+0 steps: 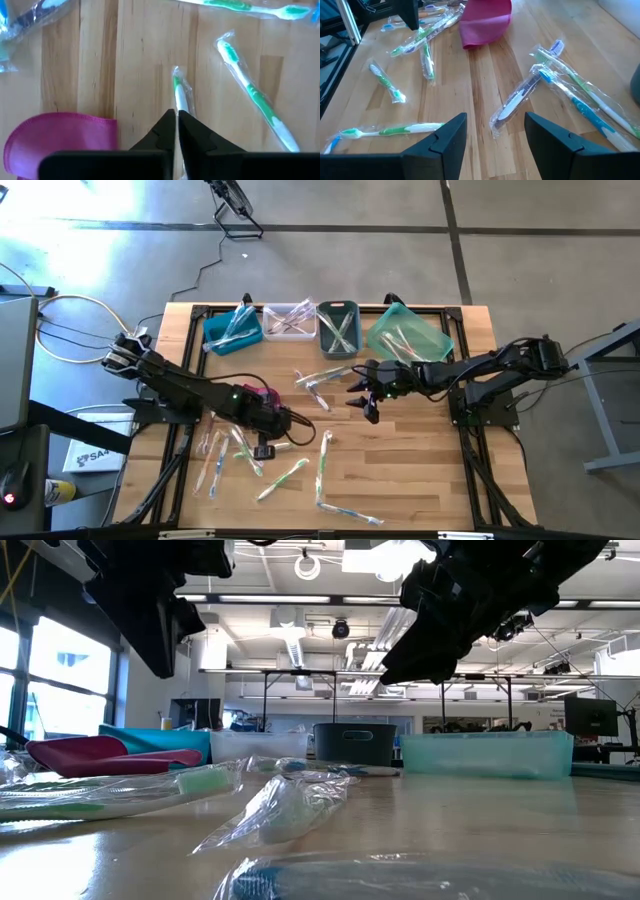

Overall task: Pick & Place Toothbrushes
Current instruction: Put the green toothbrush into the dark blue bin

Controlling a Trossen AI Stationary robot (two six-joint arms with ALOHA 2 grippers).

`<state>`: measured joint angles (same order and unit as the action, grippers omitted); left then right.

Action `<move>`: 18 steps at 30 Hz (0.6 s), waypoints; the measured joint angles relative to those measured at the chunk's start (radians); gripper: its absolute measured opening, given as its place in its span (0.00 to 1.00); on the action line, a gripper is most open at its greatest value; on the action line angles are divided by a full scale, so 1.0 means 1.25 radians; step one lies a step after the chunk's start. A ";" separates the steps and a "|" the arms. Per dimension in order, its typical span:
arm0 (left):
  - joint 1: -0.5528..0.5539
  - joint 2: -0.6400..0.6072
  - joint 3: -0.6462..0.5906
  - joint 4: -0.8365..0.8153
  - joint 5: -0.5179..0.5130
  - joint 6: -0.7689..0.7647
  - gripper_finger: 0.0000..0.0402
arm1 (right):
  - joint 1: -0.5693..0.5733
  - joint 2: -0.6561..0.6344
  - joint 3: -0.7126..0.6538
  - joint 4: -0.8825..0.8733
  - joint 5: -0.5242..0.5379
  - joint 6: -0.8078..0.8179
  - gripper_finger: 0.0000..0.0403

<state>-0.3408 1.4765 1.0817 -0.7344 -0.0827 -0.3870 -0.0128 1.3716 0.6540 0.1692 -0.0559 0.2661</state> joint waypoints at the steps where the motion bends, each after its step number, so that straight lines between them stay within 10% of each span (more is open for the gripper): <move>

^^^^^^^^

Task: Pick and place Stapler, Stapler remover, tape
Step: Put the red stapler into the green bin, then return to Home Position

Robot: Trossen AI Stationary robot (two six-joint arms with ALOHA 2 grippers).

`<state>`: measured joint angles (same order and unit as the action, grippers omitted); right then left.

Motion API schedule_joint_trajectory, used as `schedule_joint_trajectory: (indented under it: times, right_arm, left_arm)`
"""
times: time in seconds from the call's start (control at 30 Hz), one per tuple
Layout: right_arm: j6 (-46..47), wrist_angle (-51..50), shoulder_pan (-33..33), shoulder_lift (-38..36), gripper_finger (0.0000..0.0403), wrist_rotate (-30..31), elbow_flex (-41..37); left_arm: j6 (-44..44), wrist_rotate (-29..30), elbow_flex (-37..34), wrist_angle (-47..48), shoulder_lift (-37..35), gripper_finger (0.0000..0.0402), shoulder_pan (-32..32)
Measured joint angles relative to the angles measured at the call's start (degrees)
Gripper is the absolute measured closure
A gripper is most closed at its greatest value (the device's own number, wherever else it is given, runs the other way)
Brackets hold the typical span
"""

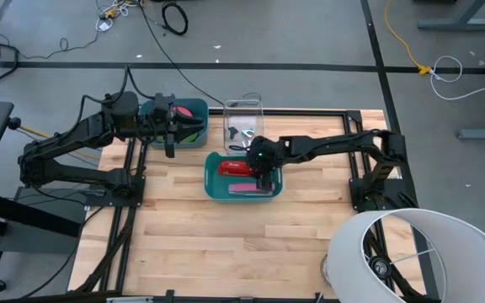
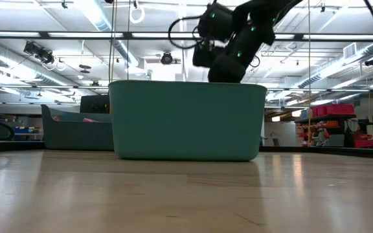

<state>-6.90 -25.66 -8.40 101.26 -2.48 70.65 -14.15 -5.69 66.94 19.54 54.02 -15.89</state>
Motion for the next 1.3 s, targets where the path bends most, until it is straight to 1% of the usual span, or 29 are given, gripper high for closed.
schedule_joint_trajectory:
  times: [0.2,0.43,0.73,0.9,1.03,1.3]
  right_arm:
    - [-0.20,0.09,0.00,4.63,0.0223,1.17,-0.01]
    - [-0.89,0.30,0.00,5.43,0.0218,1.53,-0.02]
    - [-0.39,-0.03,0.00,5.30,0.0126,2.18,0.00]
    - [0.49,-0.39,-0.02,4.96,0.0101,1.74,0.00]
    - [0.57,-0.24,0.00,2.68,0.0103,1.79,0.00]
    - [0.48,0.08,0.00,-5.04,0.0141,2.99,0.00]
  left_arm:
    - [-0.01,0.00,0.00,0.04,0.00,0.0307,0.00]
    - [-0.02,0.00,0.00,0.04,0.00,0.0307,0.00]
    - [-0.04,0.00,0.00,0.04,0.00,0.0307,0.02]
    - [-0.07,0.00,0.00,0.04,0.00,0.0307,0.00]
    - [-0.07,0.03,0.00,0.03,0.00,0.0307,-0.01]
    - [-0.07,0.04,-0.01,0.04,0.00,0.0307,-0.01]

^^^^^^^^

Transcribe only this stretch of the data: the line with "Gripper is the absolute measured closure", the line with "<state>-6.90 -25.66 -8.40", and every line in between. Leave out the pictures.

Gripper is the absolute measured closure
A gripper is most closed at its greatest value (the device's own number, wherever else it is given, runs the other way)
Brackets hold the typical span
"""


<state>-6.90 -25.66 -8.40 101.26 -2.48 70.65 -14.15 -5.69 66.94 19.54 54.02 -15.89</state>

With that, the exercise is finished.